The casting was tricky, because a lot of it is one side of a phone call or just a fantasy or just a flashback or something like that. You needed somebody who you just feel like is gonna kind of pop in there and tell the story. I was lucky to get all those guys.

Why did you decide to cast yourself? You don’t even speak, but your part, as an old friend who shunned Brad from his wedding, is particularly fun.

Honestly, it was just practical, because that character had no lines but we needed him in all our locations. The guy who plays my partner (Xavier Grobet) is also the DP of the movie. The character is about [realizing that] you also sometimes can be that oppressive person for someone else. With my own summer vacation trips, am I making my friends who are sitting in their office be like, “Fuck you”?

It’s like the classic Romy and Michele moment, when Heather Mooney (Janeane Garofalo) realizes she was also somebody’s asshole in high school.

Yeah, exactly. Everyone has a touchstone of envy and comparative hell.

Comparative hell! OK, last question, and sorry in advance. You know there’s a Deadwood movie coming, and nothing is dead on TV anymore. So why isn’t there an Enlightened movie?

I don’t know. Of all [HBO’s] critically well received shows that I think they’ve tried to bring back, they’ve never thrown us a bone.

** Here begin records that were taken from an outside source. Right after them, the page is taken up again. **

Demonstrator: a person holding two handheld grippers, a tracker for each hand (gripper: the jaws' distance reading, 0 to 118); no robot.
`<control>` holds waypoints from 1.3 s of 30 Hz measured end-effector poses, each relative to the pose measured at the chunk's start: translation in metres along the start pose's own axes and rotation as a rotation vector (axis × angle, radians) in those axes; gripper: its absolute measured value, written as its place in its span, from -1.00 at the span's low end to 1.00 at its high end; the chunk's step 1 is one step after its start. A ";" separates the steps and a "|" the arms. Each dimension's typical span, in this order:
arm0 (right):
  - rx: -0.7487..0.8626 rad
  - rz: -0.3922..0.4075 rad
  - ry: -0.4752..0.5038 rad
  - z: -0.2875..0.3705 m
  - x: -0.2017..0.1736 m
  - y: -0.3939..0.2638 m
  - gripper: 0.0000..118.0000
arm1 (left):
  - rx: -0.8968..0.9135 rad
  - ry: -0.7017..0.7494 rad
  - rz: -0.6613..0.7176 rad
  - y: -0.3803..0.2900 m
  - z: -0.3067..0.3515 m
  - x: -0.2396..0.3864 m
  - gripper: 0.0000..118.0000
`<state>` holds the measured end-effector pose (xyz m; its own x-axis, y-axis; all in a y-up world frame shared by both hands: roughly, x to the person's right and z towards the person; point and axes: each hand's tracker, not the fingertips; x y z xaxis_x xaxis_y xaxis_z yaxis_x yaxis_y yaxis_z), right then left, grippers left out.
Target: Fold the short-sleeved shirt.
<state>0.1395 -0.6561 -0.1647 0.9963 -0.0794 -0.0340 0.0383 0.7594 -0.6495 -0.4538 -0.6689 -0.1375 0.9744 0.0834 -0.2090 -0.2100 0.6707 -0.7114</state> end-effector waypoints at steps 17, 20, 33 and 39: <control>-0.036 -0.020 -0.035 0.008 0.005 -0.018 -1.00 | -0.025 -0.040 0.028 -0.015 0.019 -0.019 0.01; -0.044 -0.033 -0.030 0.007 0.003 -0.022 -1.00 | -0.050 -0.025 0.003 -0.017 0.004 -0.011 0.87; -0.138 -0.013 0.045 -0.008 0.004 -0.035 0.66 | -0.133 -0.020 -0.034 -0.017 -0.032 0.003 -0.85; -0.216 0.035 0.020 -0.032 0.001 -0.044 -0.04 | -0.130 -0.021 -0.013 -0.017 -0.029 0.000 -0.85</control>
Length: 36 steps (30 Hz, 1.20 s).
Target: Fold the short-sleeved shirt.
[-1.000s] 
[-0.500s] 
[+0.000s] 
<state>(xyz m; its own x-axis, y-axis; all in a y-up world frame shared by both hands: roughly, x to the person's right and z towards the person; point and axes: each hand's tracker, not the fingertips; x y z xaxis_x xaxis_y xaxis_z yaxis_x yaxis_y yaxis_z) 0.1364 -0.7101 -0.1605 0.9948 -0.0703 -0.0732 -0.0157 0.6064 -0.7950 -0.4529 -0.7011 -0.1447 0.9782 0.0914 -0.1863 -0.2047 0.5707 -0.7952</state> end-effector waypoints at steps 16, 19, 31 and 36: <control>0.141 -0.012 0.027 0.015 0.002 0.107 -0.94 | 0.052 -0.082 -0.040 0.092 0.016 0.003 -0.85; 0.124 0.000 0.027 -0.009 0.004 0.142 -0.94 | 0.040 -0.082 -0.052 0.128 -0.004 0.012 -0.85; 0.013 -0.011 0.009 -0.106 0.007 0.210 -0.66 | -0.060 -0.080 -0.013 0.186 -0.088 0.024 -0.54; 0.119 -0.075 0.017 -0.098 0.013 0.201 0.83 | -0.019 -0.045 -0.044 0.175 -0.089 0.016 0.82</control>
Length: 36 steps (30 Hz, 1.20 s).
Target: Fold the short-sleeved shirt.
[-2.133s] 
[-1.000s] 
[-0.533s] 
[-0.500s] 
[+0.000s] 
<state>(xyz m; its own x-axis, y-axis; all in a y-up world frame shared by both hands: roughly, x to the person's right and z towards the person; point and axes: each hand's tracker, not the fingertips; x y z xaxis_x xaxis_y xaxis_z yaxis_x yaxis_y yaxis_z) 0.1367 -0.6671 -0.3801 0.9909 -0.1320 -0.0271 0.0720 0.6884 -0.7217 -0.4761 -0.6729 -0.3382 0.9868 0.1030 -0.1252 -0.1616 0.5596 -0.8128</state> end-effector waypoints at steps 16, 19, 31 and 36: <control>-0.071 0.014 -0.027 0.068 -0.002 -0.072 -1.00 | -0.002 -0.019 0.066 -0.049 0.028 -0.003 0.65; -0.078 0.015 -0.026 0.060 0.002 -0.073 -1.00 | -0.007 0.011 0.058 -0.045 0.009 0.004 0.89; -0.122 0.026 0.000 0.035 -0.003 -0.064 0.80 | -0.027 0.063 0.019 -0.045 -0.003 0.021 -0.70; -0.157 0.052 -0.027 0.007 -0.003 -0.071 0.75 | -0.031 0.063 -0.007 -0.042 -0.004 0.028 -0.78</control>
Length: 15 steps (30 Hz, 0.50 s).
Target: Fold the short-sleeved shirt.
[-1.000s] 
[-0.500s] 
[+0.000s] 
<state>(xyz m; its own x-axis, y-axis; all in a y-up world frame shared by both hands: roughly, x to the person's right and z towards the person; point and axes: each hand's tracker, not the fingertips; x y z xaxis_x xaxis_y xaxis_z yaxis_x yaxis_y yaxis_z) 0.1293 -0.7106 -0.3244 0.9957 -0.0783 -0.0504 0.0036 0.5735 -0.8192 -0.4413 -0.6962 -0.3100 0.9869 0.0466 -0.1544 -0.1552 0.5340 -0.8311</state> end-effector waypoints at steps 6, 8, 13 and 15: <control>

I remember when the show was cancelled, you said you had another season in you—

What I had planned I don’t think would necessarily work since Amy would be older now. It was gonna come right on the heels of what had just occurred, so I’d have to kind of come at it from a different perspective. I don’t know. That was the thing that was frustrating about that—just when it started to feel like it was catching some kind of wave, it ended. And I can tell you no one has asked about it.

This conversation has been condensed and edited.